Start of Block

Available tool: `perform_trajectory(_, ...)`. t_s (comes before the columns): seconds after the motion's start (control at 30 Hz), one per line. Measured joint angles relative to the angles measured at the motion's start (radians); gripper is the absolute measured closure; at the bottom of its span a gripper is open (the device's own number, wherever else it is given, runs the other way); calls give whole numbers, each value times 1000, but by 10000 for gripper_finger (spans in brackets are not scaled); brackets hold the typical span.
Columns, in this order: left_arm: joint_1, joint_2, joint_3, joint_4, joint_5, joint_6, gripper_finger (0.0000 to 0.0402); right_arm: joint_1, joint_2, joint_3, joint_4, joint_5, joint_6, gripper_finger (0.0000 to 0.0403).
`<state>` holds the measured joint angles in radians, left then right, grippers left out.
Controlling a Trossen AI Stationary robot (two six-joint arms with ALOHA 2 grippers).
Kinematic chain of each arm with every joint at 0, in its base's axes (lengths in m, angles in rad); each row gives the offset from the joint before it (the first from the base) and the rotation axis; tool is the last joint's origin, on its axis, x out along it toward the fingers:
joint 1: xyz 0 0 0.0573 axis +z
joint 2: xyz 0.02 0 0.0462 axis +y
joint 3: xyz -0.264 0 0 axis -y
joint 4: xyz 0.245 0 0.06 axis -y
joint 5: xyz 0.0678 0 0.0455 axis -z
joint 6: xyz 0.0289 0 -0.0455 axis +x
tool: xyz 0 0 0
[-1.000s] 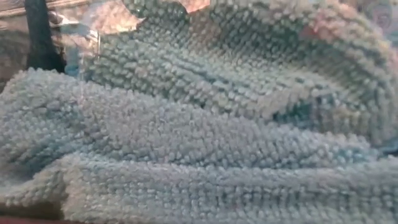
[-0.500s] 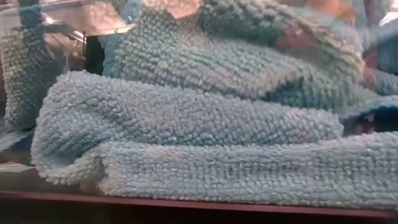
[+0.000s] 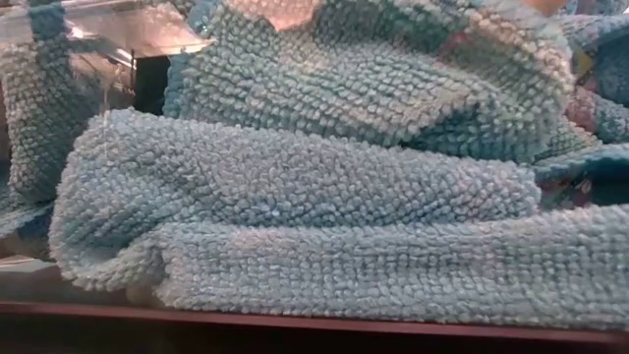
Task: Sort microfiber towel by color & place in baskets
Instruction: Put the blue towel into the bottom transparent bin
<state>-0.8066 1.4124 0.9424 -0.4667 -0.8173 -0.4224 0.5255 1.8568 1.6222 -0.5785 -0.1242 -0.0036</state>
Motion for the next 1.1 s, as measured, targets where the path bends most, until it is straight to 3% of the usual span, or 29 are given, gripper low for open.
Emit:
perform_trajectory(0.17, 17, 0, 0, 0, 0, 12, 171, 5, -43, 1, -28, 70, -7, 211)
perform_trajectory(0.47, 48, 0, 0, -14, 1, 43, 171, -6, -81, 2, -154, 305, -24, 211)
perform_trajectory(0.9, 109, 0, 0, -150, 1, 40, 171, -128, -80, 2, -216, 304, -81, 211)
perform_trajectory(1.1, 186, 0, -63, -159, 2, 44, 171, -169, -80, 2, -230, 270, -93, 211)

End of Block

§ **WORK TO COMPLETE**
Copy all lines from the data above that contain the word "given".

§ **EXPECTED ANSWER**
Available tool: `perform_trajectory(_, ...)`. t_s (comes before the columns): seconds after the motion's start (control at 30 Hz), one per line. Measured joint angles relative to the angles measured at the motion's start (radians); gripper is the absolute measured closure; at the bottom of its span a gripper is open (the device's own number, wherever else it is given, runs the other way); calls give whole numbers, each value times 1000, but by 10000 for gripper_finger (spans in brackets are not scaled); brackets hold the typical span.
Motion for the next 1.1 s, as measured, targets where the path bends most, until it is straight to 3% of the usual span, or 29 are given, gripper low for open.

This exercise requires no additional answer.